A common cloud operating model is an inevitable shift for enterprises aiming to maximize their digital transformation efforts. F5 and HashiCorp provide solutions for each layer of the cloud to enable enterprises to make this shift to the cloud operating model.

Enterprise IT needs to evolve away from ITIL-based control points with its focus on cost optimization, toward becoming self-service enablers focused on speed optimization. It can do this by delivering shared services across each layer of the cloud designed to assist teams deliver new business and customer value at speed.

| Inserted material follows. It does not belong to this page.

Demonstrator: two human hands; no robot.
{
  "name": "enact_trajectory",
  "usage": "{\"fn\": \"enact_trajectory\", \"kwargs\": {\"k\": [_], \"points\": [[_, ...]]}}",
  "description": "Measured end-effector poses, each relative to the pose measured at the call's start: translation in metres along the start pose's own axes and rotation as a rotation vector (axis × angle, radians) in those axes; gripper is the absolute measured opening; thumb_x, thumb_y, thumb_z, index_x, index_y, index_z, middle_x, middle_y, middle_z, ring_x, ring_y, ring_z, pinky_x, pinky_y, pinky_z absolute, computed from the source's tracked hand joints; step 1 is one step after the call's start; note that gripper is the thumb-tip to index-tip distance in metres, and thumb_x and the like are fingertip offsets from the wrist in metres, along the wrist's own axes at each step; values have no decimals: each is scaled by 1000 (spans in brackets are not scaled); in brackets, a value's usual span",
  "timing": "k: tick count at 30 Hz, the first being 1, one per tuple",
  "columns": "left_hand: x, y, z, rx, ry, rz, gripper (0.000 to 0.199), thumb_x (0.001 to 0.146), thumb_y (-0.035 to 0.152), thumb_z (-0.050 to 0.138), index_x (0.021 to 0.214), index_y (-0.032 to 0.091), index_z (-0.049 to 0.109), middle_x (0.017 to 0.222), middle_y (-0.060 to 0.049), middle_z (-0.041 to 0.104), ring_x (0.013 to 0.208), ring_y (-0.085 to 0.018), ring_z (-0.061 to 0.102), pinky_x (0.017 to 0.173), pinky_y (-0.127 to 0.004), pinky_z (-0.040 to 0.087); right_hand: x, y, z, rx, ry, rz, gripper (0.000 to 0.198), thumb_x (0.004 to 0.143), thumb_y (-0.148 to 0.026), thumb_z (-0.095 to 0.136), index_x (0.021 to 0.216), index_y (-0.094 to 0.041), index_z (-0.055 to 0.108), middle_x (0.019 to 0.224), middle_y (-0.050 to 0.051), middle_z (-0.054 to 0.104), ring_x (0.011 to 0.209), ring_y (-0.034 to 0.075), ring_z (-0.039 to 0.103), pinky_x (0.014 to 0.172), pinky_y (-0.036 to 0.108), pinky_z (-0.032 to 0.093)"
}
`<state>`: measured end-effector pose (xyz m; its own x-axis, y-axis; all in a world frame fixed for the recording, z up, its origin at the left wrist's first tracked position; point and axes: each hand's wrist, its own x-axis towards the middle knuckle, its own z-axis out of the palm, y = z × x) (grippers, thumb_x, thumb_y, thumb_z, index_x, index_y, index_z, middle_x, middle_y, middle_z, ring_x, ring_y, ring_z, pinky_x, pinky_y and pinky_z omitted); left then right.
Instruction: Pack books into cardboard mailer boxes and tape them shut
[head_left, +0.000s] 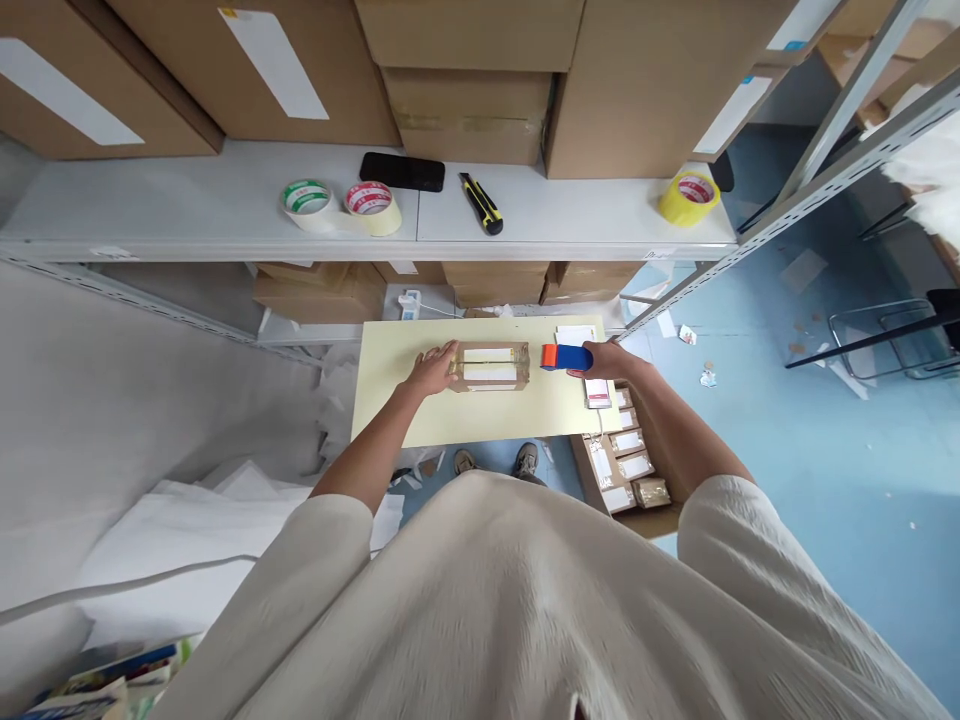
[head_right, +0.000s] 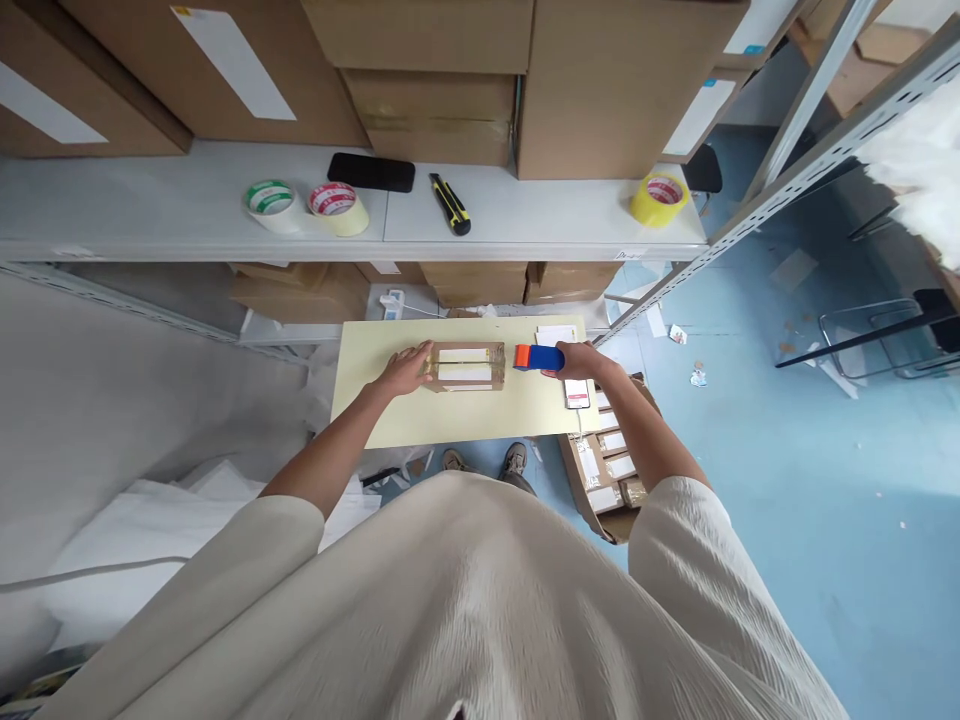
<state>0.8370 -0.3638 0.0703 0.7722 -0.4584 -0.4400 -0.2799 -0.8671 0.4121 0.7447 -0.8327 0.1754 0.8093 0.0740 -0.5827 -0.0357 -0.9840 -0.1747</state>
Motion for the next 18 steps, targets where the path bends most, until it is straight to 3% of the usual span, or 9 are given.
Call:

Unlocking the fastest path to value in a modern multi-cloud data center through adopting a common cloud operating model means shifting characteristics of Enterprise IT:

  • People: Shifting to multi-cloud skills
    • Reuse skills from internal data center management and single cloud vendors and apply them consistently in any environment.
    • Embrace DevSecOps and other agile practices to continuously deliver increasingly ephemeral and distributed systems.
  • Process: Shifting to self-service IT
    • Position Central IT as an enabling shared service focused on application delivery velocity: shipping software every more rapidly with minimal risk.
    • Establish centers of excellence across each layer of the cloud for self-service delivery of capabilities.**
  • Tools: Shifting to dynamic environments
    • Use tools that support the increasing ephemerality and distribution of infrastructure and applications and that support the critical workflows rather than being tied to specific technologies.
    • Provide policy and governance tooling to match the speed of delivery with compliance to manage risk in a self-service environment.

Addressing all three characteristics can be achieved by adopting cloud and platform independent tools, infrastructure, and application services. Reducing the number of languages, frameworks, and policies people need to learn, use, and maintain will provide a means to avoid being locked into a cloud and enable greater consistency and predictability in application deployments everywhere.